Dieu avait béni sa famille. Le ménage Ricordel prospérait et Jeannot, devenu sergent, annonçait à son tour sa vocation militaire.

« C’est pas l’embarras, s’écriait le vieux père Hémery dans ses regrets, c’est pas l’embarras, pauve p’tit préte, al l’ont ruiné ces fièves-là ; c’est traite comme tout ! N’y a pas eu de fortifications capabes de les mette à s’naller. Qué fâilli mine qu’il avait ! pauve préte. C’est un saint, un vrai... Ça s’est tué de peines, là-bas... li qui pouvait êt’e si tranquille chez ses gens. S’en aller préche à tous ses négues-Ià ! C’est ben à crére qu’i’s n’y compernaient rien à ses belles paroles ! C’était peche d’s’y tuer ! Un si bao gars ! C’est y grand pidie... Les serugiens ont bao eu mette lou lunettes, y n’l’on pas guari. M’est avis que l’bon Dieu ne le v’lait pas, pour l’avaï pu tôt dans son paradis ! »

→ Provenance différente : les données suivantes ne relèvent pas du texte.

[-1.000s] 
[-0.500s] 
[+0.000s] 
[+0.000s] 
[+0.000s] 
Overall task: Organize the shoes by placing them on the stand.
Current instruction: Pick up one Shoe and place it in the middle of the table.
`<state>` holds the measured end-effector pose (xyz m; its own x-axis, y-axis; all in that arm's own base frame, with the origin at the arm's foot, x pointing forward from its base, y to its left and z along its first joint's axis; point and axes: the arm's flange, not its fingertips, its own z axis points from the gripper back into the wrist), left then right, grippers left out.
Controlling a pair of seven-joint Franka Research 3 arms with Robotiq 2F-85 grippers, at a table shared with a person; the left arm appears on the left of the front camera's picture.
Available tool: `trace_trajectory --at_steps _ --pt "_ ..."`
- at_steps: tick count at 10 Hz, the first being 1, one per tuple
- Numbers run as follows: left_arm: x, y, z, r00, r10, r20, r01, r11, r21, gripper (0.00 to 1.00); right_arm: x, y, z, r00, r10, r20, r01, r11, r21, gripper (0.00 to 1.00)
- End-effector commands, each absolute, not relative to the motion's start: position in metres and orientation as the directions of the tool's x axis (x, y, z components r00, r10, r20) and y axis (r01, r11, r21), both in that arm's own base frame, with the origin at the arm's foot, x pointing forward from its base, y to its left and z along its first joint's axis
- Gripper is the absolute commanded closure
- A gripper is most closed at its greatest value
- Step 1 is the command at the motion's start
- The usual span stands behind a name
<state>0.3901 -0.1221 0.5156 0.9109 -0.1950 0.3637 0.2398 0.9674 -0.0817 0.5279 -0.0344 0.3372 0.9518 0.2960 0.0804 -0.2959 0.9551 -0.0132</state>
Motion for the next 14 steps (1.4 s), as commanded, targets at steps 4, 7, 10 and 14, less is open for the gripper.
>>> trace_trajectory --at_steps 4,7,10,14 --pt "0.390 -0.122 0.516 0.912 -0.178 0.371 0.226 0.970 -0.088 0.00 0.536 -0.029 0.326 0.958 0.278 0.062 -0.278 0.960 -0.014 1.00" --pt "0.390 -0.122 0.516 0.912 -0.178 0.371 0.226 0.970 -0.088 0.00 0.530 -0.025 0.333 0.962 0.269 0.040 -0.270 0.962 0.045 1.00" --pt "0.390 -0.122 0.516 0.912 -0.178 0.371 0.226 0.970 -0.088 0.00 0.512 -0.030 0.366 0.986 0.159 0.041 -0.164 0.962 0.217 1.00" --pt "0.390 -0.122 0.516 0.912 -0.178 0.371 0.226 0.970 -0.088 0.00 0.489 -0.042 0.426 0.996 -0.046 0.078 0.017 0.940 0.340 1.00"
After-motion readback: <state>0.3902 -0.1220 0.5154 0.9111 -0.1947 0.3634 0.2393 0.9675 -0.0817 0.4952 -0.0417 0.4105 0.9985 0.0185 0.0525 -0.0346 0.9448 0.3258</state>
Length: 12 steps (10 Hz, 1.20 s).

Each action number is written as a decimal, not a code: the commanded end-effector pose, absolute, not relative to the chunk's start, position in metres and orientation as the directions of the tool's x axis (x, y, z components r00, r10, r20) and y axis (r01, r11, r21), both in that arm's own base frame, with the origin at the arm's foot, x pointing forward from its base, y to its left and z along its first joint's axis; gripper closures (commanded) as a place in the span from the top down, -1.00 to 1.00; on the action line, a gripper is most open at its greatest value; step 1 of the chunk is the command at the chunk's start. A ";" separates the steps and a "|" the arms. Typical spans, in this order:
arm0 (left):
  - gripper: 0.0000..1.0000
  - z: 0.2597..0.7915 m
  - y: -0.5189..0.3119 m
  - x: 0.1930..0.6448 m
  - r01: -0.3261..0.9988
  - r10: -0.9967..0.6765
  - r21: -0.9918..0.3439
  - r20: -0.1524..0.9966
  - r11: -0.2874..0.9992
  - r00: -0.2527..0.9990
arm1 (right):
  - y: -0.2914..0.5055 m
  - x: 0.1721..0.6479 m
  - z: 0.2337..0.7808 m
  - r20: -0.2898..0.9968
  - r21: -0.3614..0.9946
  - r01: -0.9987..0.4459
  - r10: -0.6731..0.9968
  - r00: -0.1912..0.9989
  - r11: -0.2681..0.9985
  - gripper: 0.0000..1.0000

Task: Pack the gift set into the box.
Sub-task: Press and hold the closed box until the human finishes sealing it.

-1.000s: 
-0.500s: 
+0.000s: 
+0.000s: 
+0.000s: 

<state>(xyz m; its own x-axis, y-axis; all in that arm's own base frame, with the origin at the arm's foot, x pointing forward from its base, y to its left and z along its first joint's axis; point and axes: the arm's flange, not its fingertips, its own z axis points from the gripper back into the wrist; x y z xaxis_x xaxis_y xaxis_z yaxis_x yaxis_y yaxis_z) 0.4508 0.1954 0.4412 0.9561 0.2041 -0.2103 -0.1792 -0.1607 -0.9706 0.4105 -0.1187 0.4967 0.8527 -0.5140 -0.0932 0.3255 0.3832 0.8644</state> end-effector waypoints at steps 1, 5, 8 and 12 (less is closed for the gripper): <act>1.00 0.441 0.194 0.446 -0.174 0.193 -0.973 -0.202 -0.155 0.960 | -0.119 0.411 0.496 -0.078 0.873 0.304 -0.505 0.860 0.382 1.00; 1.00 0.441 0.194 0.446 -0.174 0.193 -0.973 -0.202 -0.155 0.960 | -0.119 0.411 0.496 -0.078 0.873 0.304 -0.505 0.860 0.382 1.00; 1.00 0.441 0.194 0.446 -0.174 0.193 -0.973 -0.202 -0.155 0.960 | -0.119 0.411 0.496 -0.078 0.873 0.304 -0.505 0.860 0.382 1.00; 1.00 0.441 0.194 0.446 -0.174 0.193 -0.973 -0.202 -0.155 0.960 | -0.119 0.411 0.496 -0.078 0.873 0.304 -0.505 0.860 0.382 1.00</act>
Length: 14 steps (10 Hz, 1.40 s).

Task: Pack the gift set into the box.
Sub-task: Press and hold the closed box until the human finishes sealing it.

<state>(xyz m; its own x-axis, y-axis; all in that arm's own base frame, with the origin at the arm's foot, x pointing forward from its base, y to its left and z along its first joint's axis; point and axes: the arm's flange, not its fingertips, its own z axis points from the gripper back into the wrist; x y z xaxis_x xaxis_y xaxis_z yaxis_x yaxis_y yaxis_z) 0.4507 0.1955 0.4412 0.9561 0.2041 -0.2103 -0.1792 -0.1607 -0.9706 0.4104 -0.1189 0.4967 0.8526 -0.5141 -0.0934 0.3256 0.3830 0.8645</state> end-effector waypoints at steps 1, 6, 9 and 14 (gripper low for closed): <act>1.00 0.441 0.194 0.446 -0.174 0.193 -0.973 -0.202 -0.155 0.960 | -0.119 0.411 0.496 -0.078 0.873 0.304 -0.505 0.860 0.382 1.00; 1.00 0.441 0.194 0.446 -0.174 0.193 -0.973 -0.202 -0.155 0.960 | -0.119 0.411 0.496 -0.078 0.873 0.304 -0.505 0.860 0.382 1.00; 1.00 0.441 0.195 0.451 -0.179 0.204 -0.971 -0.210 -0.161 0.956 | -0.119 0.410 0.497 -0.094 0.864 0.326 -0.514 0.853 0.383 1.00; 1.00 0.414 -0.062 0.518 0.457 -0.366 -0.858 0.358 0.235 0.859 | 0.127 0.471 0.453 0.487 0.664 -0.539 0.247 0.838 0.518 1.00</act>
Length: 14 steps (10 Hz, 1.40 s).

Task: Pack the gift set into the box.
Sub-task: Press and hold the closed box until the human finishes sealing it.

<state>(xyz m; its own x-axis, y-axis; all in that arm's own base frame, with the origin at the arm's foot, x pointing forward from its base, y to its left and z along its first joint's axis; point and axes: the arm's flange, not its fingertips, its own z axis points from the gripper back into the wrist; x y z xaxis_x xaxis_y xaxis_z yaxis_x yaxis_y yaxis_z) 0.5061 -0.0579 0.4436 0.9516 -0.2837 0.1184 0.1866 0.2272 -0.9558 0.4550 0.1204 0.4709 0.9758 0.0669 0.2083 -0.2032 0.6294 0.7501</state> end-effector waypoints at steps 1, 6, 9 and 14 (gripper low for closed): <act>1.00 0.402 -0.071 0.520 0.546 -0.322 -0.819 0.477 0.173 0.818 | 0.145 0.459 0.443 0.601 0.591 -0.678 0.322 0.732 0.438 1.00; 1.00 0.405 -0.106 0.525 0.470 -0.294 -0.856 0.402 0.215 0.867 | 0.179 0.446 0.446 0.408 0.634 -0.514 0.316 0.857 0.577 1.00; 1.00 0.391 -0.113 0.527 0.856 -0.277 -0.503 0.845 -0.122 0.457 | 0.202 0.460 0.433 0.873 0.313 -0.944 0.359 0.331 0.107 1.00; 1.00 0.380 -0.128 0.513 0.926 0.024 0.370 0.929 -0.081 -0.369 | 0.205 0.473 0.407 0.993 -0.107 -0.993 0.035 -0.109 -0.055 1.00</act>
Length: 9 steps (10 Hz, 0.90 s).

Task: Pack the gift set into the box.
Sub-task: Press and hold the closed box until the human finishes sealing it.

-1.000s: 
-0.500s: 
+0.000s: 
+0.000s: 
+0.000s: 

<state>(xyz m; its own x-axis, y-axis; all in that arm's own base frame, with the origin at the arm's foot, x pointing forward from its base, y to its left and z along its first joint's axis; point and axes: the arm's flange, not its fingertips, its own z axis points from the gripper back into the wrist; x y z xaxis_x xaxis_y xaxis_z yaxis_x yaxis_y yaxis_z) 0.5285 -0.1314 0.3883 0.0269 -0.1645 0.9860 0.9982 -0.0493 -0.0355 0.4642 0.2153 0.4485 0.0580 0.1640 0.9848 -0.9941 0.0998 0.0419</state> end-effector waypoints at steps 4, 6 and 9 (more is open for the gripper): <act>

Vous aviez raison, père Hémery ; vous parliez d’or. La terre n’est pas digne de tant de vertus. Le bon Pasteur n’oublie pas sur le sillon les épis gonflés de richesses.

 

 

 

 

Comtesse Marie-Virginie de GOULAINE,

Échos lointains, 1903.

 

 

 

 

 

 

 

 

 

 


[i] Se, sais ; Taniss, Stanislas ; bonne, bonnet ; derse, repasset ; ver, oui ; somant, seulement ; hanne, pantalon ; tous les E muets ; fauillait, faisait ; maille, moi ; cor, encore.